In the Eg-Uur river basin, scientists estimate a population of approximately two thousand taimen of twenty-six inches or more. The telemetric technology that is being utilized is proving that these fish migrate very little during their lifetimes, although there are those rogues who have been tracked as traveling fifty miles or more from their tag sites. Since the taimen is extremely territorial, it makes them predictable and therefore vulnerable to poaching. Once people location a spot on the river holding large fish, they keep coming back until every fish is harvested.

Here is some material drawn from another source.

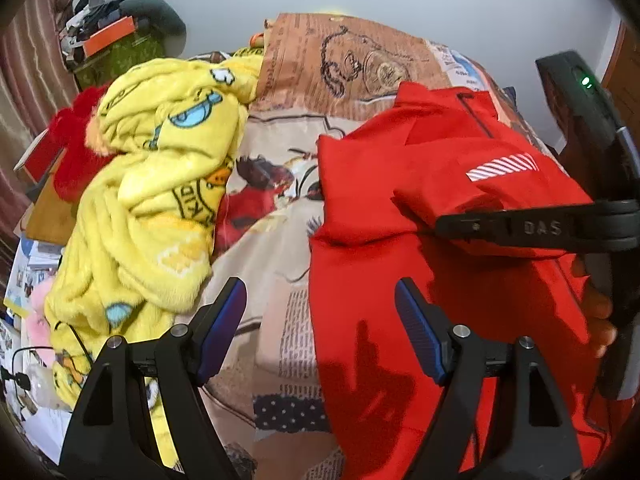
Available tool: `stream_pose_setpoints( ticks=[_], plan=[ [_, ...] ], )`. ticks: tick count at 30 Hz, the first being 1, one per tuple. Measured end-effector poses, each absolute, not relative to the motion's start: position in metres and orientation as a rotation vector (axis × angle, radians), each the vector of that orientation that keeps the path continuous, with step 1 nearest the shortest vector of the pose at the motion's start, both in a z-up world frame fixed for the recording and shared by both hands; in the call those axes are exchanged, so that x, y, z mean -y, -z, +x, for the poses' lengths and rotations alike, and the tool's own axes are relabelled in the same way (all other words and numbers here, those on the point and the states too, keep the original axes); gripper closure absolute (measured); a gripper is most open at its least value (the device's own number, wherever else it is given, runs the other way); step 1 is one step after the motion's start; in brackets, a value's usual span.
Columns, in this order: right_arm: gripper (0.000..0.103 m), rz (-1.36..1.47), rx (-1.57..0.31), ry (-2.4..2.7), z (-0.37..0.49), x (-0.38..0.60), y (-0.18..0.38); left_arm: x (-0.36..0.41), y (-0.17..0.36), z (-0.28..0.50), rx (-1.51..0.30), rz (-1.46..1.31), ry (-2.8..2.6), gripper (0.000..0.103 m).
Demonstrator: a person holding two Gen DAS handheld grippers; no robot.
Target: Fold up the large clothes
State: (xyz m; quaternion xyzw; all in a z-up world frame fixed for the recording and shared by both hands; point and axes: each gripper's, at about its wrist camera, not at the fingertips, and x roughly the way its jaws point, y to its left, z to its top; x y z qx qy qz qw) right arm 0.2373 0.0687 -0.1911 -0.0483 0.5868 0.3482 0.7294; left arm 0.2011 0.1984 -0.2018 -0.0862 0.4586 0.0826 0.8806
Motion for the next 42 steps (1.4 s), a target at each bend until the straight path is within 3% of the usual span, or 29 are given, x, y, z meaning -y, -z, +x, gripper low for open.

There are adventure guides, mostly based in the U.S., offering the chance to catch and release the biggest salmon on the planet. By law, they must utilize single shank, barbless hooks and the fish must be released unmolested. Taimen are very strong fish and can be caught multiple times without being harmed.
Of course, bringing sport fishing to Mongolia helps to stabilize their economy is a big way. The recently founded Taimen Conservation Fund supports preservation of the taimen and sustainable fishing.
Battle for Survival
Scientists and researchers who have been tagging these fish see them living in the same deep holes in the rivers over a period of years. It’s almost as though they have formed a personal bond with the fish, even naming them in some instances. They want to see these fish retain their positions as apex predators, part of the food chain and the life cycle of the earth. Those affiliated with the National Geographic Society’s efforts view their efforts as a chance – perhaps the last chance – to protect the taimen before it disappears forever.